Brief:
Would you set down the complete data below, exactly as shown?

Materials provided:
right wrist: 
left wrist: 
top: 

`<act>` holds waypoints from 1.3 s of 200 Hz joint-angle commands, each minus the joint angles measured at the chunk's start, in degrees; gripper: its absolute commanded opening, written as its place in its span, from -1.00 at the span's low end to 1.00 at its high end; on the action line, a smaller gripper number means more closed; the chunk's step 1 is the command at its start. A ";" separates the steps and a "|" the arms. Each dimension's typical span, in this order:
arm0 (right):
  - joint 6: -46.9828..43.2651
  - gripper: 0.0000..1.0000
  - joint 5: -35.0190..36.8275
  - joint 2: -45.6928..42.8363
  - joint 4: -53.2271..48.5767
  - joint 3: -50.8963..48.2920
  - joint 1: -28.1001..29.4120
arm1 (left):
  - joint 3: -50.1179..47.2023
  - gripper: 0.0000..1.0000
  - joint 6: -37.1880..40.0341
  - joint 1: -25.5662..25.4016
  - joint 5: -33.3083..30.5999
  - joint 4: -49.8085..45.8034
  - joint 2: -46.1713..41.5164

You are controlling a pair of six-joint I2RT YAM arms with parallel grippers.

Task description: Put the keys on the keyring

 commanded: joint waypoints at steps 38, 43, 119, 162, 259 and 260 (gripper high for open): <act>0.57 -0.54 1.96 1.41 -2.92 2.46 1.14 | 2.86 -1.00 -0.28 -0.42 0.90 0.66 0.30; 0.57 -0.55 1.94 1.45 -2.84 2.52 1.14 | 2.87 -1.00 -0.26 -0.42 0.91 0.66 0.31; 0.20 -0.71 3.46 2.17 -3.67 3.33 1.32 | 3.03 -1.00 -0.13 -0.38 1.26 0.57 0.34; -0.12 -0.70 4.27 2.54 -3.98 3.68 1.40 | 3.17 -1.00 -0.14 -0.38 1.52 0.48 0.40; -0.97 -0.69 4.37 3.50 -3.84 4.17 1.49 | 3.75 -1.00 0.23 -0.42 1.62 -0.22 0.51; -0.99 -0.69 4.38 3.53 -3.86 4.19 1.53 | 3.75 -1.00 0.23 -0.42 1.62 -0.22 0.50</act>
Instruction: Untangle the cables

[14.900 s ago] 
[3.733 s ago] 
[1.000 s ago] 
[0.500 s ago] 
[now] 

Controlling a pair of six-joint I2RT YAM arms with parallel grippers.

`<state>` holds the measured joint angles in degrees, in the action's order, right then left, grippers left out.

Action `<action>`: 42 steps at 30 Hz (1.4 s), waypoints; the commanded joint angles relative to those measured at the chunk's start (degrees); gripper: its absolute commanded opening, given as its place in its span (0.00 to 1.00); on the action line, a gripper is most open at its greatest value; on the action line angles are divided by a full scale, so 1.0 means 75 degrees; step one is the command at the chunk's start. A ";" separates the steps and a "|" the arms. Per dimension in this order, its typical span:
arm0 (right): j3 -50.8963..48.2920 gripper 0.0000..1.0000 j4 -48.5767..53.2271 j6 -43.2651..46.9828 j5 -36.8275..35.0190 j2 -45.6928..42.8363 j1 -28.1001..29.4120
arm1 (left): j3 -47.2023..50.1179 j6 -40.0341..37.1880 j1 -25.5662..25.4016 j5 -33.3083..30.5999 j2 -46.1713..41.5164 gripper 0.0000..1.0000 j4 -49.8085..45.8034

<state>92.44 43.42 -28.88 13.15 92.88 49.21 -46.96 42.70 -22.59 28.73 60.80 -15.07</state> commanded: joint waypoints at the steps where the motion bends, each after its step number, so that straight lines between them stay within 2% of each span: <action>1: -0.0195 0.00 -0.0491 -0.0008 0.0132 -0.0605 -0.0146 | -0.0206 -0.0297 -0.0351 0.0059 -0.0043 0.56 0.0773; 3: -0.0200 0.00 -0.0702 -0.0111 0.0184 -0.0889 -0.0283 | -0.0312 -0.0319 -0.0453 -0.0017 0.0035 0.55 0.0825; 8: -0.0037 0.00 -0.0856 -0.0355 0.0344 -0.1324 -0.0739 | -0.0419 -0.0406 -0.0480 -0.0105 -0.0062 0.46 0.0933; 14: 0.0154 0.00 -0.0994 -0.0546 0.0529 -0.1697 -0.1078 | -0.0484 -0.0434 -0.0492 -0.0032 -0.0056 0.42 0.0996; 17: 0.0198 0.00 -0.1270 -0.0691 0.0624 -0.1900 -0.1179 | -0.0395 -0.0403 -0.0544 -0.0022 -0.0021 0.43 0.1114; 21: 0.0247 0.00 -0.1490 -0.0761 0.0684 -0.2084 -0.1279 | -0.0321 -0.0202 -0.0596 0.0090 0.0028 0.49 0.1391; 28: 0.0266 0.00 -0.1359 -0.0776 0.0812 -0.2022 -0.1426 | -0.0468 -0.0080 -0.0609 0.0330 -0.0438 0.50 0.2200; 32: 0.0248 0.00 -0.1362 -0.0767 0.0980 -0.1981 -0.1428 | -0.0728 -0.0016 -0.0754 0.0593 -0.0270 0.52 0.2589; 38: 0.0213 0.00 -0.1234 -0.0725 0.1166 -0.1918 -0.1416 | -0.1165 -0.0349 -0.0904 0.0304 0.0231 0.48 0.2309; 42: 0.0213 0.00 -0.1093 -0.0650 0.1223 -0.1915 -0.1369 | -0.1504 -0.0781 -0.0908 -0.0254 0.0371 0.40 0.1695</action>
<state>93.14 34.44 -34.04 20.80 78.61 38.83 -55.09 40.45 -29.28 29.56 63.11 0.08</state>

Written reply:
right wrist: 
left wrist: 
top: 

`<act>` holds waypoints from 1.3 s of 200 Hz joint-angle commands, each minus the joint angles measured at the chunk's start, in degrees; gripper: its absolute commanded opening, written as its place in its span, from -1.00 at the span's low end to 1.00 at its high end; on the action line, a smaller gripper number means more closed; the chunk's step 1 is the command at its start. A ";" separates the steps and a "|" the arms. Each dimension's typical span, in this order:
arm0 (right):
  - joint 6: -46.9828..43.2651
  - gripper: 0.0000..1.0000
  - joint 5: -35.0190..36.8275
  - joint 2: -45.6928..42.8363
  - joint 4: -53.2271..48.5767
  - joint 3: -50.8963..48.2920
  - joint 1: -28.1001..29.4120
arm1 (left):
  - joint 3: -50.1179..47.2023
  - gripper: 0.0000..1.0000
  - joint 6: -37.1880..40.0341
  - joint 1: -25.5662..25.4016
  - joint 5: -33.3083..30.5999
  - joint 4: -49.8085..45.8034
  - joint 2: -46.1713..41.5164

You are controlling a pair of six-joint I2RT YAM arms with parallel grippers.

Task description: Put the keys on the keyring

 commanded: joint waypoints at steps 38, 43, 119, 162, 259 and 260 (gripper high for open): <act>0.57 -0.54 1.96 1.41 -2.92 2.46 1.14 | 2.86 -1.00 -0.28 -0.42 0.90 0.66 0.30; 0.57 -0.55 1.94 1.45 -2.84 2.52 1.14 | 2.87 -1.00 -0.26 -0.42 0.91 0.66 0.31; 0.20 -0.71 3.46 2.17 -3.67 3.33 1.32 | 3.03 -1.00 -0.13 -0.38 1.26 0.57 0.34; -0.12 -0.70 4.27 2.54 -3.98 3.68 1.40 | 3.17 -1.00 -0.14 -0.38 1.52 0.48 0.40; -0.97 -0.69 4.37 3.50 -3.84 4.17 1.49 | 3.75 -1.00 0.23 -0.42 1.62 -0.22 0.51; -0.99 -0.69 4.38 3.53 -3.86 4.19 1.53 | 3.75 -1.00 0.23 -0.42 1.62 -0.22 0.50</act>
Instruction: Untangle the cables

[14.900 s ago] 
[3.733 s ago] 
[1.000 s ago] 
[0.500 s ago] 
[now] 

Controlling a pair of six-joint I2RT YAM arms with parallel grippers.

`<state>` holds the measured joint angles in degrees, in the action's order, right then left, grippers left out.

Action `<action>`: 42 steps at 30 Hz (1.4 s), waypoints; the commanded joint angles relative to those measured at the chunk's start (degrees); gripper: its absolute commanded opening, given as its place in its span (0.00 to 1.00); on the action line, a gripper is most open at its greatest value; on the action line angles are divided by a full scale, so 1.0 means 75 degrees; step one is the command at the chunk's start. A ";" separates the steps and a "|" the arms. Per dimension in this order, its typical span:
arm0 (right): j3 -50.8963..48.2920 gripper 0.0000..1.0000 j4 -48.5767..53.2271 j6 -43.2651..46.9828 j5 -36.8275..35.0190 j2 -45.6928..42.8363 j1 -28.1001..29.4120
arm1 (left): j3 -47.2023..50.1179 j6 -40.0341..37.1880 j1 -25.5662..25.4016 j5 -33.3083..30.5999 j2 -46.1713..41.5164 gripper 0.0000..1.0000 j4 -49.8085..45.8034

<state>92.44 43.42 -28.88 13.15 92.88 49.21 -46.96 42.70 -22.59 28.73 60.80 -15.07</state> commanded: joint waypoints at the steps where the motion bends, each after its step number, so that straight lines between them stay within 2% of each span: <action>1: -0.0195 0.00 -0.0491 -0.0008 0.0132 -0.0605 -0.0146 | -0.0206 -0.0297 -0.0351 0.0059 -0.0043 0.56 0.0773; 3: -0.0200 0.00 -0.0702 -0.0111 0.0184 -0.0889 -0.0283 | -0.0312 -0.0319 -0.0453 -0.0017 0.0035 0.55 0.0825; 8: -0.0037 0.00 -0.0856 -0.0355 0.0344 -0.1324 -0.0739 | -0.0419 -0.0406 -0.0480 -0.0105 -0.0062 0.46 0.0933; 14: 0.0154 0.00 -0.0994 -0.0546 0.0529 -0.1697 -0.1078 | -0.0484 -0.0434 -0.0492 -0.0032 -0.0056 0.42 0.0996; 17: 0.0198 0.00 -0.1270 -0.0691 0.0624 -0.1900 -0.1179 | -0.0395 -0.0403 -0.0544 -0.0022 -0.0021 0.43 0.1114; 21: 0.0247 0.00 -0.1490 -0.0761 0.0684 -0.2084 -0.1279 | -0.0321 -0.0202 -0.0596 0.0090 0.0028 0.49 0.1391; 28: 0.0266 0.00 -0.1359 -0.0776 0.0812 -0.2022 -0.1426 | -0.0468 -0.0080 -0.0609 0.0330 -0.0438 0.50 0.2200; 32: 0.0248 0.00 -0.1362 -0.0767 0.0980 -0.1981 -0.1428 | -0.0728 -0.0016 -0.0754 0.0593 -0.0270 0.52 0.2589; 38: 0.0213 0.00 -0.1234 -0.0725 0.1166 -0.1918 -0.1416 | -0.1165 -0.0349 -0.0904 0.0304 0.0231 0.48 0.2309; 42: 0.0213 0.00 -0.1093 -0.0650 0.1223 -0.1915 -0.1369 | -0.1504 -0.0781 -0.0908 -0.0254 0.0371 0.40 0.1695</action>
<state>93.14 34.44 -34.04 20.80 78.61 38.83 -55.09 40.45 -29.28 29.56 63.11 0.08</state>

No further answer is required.